I was anxious about this letter – particularly after I had posted it. If I had gone too far, she might refuse to have anything more to do with me. I considered the possibility of writing
an abject note, asking her to ignore my letter (which, of course, she would not, so in a sense I would have nothing to lose), but in the end I decided against it. I collected my money, did my
shopping and returned to the boat.

The first two weeks of April passed in a humdrum manner. I finished cleaning the boat as much as I could bear, did a certain amount of gardening – but left some of the more arduous jobs so
that I would have good reason to be at the cottage when she came – and I read two of her plays. There was no reply to my letter and I began to feel afraid that I had gone too far too quickly.
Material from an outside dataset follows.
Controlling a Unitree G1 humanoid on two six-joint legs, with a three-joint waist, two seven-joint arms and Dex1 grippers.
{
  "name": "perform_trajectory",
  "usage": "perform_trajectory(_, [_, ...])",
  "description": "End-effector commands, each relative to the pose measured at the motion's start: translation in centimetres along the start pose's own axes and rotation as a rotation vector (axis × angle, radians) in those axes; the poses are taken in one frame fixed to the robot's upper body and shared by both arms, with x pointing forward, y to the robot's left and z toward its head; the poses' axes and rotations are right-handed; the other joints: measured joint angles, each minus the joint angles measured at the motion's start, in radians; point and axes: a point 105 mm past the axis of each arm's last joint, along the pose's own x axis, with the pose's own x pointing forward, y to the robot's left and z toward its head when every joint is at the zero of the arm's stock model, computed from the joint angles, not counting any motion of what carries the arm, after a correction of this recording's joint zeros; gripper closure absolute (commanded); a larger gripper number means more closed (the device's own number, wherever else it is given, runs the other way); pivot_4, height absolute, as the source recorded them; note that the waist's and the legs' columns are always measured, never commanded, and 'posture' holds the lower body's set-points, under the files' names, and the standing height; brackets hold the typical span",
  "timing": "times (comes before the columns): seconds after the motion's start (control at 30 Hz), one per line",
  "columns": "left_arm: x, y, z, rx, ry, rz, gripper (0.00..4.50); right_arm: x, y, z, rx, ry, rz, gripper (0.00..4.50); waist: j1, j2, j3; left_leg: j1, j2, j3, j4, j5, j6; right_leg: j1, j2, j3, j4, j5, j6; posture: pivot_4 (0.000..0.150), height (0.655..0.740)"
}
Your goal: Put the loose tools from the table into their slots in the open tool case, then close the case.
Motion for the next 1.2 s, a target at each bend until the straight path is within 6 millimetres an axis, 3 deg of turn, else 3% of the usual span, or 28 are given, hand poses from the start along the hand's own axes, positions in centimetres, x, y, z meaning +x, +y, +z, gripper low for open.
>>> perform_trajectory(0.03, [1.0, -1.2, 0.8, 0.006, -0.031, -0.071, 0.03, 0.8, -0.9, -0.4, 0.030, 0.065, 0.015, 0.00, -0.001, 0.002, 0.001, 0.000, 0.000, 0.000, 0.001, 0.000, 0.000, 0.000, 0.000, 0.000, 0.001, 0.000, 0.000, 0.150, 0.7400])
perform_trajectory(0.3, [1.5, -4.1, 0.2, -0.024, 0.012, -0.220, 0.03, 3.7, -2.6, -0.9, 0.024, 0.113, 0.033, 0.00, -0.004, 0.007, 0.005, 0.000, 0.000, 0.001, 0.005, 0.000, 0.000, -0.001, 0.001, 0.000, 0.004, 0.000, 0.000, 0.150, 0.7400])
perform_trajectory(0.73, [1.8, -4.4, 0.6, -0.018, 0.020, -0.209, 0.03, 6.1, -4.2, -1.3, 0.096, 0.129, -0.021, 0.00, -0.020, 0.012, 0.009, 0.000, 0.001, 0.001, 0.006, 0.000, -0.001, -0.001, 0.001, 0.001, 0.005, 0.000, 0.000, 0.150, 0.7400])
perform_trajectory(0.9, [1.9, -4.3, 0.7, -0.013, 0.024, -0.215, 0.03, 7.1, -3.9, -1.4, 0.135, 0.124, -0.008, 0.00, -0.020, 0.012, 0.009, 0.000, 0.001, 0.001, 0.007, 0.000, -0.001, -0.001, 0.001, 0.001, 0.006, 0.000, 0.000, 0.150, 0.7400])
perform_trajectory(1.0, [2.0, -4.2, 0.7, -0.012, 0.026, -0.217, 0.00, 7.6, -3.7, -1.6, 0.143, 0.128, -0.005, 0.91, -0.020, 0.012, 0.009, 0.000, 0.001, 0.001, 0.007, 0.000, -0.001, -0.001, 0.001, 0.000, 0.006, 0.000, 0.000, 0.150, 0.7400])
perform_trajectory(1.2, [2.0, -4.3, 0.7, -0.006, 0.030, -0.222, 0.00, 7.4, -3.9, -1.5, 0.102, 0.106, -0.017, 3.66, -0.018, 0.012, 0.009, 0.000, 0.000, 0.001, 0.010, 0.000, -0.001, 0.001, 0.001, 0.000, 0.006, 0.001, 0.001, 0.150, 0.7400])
I had kept copies of my letters – did not want to risk slipping up on some detail – and thought about her incessantly. The plays, less than her diaries, of course,
did
tell me
more about her, in a way, but I saw that my idea of fiction writers revealing themselves willy-nilly was simplistic. It was difficult to distinguish the self-revelation from the craft or art or
diktats of plot and character. But I discerned a kind of romantic disillusionment – a rebound from being a victim to feminism of a militant but shaky nature. And she could be very funny,
which somehow I had not bargained for. I only read two plays written for the theatre, because that was all there was; the bulk of the typescripts were drafts of these two works. One of them was
about the conflict of the heroine between her career and marriage. What was interesting about it was that she had presented the various choices and then enacted each of them. The consequences of
each choice were carried on in the subsequent scene, and in the end she had the tail of the serpent in its mouth. The other was a darker play based on the Orpheus-Eurydice myth but set at the turn
of the century. This, although it seemed to have an element of women’s rights about it, was at another level about the incompatibility of needs that seemed to haunt any love affair. It was a
play about the ultimate absence of trust, and that I found very interesting.